§ Exercise:
The lines to reproduce from the material below are those from the one containing "- COLUMN is" through the one containing "- Joint-angle commands, each", both included; write them out exactly and add nothing.

************

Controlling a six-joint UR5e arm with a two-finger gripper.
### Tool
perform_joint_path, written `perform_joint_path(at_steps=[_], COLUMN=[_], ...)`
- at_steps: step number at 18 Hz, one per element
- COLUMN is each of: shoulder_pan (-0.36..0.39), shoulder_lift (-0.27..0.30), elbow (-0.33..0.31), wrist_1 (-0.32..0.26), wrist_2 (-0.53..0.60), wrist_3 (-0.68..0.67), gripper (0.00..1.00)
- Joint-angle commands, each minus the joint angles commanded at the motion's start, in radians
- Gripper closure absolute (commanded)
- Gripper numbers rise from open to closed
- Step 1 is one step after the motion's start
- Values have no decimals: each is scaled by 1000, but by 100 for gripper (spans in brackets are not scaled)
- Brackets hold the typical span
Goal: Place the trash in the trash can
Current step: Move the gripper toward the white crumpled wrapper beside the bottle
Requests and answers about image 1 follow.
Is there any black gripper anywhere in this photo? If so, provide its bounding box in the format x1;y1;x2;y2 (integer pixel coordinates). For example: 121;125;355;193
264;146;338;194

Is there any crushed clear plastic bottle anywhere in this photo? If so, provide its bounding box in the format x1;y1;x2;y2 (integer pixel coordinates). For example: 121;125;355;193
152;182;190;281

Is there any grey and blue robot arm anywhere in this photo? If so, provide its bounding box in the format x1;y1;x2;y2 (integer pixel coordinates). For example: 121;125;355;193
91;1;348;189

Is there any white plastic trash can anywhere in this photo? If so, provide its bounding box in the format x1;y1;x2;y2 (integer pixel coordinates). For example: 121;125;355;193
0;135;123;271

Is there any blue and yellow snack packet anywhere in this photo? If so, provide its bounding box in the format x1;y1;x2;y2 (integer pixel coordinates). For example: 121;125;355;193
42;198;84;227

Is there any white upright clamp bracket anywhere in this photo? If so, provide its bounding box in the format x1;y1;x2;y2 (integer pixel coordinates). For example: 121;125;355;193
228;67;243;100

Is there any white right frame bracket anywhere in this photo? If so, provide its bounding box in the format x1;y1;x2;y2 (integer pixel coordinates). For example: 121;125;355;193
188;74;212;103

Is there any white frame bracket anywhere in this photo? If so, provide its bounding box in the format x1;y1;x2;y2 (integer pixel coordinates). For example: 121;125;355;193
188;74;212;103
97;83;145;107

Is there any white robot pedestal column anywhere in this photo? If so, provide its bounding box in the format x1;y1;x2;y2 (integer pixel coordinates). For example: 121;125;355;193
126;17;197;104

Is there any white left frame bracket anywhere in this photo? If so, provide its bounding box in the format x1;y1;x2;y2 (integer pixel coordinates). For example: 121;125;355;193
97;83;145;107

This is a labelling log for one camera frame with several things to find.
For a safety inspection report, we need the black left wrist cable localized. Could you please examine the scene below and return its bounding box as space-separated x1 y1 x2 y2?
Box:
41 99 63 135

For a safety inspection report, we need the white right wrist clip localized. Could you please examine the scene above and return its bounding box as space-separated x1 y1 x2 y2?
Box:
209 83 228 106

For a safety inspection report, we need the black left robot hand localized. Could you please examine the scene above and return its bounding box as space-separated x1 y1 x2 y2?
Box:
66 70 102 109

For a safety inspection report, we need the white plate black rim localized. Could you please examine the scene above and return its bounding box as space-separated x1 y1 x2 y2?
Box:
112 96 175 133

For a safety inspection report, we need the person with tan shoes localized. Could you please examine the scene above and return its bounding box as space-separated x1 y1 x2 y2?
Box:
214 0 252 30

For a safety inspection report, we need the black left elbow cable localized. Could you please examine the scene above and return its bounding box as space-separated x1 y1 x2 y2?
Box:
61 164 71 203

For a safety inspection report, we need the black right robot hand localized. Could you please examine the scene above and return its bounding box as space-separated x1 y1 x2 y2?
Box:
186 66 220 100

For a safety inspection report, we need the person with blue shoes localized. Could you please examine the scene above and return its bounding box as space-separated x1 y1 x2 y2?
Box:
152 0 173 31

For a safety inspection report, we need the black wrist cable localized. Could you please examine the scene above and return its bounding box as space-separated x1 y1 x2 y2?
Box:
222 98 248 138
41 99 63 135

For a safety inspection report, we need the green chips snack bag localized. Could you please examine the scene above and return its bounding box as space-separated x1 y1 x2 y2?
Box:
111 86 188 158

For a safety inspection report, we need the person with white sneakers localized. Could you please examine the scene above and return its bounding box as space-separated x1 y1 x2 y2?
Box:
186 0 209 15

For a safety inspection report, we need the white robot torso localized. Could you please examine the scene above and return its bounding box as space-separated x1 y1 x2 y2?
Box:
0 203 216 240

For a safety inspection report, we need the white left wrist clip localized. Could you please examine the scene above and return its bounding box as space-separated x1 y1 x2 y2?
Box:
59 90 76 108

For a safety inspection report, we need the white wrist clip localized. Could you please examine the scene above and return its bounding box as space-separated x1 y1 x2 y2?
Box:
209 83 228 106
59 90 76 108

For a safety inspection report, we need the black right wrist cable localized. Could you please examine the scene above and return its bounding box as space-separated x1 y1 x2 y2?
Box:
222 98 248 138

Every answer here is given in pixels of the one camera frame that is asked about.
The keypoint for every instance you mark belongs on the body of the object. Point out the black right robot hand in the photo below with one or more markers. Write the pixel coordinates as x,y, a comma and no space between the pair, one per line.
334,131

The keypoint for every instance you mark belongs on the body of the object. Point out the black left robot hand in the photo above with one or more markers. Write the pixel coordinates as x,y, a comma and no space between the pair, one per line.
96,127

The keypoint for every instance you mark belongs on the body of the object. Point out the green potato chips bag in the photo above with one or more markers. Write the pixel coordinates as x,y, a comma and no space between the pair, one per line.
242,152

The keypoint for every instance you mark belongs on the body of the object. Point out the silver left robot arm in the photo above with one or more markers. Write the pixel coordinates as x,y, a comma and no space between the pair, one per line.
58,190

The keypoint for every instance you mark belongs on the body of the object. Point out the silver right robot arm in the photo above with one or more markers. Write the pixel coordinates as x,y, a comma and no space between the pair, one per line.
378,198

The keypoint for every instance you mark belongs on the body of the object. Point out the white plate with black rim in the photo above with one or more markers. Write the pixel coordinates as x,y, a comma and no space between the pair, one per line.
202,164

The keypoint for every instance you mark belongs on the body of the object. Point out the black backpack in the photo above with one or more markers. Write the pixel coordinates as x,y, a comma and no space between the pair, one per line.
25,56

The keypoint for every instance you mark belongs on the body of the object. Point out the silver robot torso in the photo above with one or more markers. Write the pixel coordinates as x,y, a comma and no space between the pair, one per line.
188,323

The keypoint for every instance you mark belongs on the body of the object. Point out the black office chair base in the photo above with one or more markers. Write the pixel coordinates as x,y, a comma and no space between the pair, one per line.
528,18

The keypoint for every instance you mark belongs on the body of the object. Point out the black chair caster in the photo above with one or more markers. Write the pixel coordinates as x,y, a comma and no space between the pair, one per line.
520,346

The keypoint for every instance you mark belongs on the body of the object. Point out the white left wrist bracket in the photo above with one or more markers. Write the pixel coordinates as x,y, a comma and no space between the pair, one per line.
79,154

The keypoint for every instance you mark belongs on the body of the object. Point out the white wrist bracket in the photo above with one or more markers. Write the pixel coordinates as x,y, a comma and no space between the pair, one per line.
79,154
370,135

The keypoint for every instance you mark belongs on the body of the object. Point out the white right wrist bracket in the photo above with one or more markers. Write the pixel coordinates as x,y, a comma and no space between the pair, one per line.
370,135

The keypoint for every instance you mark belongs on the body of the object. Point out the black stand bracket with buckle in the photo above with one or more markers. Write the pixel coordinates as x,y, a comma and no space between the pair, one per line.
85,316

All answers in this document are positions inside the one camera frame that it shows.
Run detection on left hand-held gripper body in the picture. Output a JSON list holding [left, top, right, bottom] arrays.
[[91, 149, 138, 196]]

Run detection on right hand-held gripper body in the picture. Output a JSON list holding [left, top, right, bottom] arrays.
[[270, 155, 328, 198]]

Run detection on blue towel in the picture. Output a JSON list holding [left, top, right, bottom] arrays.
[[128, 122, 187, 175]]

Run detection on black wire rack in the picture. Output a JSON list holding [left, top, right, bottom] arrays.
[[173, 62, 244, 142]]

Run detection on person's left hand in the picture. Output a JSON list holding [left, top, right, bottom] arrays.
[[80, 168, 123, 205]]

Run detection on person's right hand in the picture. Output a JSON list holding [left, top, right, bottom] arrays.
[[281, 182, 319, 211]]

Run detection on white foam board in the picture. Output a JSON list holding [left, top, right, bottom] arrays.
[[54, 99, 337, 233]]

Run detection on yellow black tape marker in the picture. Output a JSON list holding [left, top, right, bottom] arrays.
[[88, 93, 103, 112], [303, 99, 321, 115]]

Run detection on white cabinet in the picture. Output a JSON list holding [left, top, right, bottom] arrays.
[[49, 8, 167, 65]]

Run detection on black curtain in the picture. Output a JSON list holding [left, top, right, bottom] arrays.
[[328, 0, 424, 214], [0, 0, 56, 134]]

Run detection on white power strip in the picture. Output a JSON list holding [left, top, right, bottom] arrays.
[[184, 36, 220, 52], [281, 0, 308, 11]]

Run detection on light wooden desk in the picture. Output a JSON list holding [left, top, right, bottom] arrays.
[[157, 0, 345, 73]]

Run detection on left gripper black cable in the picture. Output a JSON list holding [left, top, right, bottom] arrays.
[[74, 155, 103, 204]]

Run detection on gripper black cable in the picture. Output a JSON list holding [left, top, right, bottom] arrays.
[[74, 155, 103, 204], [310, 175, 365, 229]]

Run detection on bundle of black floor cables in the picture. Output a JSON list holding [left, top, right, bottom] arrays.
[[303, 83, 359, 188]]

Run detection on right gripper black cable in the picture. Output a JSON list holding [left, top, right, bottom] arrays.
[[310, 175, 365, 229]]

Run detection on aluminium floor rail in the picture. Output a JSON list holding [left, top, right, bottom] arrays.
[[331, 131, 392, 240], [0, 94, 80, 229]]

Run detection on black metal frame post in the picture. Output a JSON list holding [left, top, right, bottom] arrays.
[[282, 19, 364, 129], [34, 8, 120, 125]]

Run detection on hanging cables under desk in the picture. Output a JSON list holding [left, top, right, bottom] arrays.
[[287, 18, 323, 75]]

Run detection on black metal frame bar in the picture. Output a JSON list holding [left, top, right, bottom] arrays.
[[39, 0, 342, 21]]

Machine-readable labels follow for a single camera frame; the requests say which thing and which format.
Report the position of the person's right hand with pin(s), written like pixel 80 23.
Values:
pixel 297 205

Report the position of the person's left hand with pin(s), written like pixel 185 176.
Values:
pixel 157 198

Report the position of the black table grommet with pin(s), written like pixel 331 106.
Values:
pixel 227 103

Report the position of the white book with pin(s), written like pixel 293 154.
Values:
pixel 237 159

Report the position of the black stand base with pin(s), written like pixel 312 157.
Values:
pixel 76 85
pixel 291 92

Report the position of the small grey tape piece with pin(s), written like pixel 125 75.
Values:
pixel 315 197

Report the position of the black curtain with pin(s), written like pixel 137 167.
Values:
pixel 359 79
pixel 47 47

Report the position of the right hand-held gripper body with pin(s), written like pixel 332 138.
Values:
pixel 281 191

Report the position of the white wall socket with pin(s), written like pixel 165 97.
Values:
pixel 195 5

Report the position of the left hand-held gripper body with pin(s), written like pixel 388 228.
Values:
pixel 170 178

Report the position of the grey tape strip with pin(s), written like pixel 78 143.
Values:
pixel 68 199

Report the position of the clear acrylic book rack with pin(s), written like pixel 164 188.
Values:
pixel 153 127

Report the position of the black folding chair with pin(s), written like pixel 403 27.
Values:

************

§ Expected answer:
- COLUMN is each of: shoulder_pan (-0.36..0.39), shoulder_lift (-0.27..0.30), elbow (-0.33..0.31), wrist_1 (-0.32..0.26), wrist_2 (-0.53..0.60), wrist_3 (-0.68..0.67), gripper (0.00..1.00)
- Joint-angle commands, each minus the joint angles commanded at the motion's start, in radians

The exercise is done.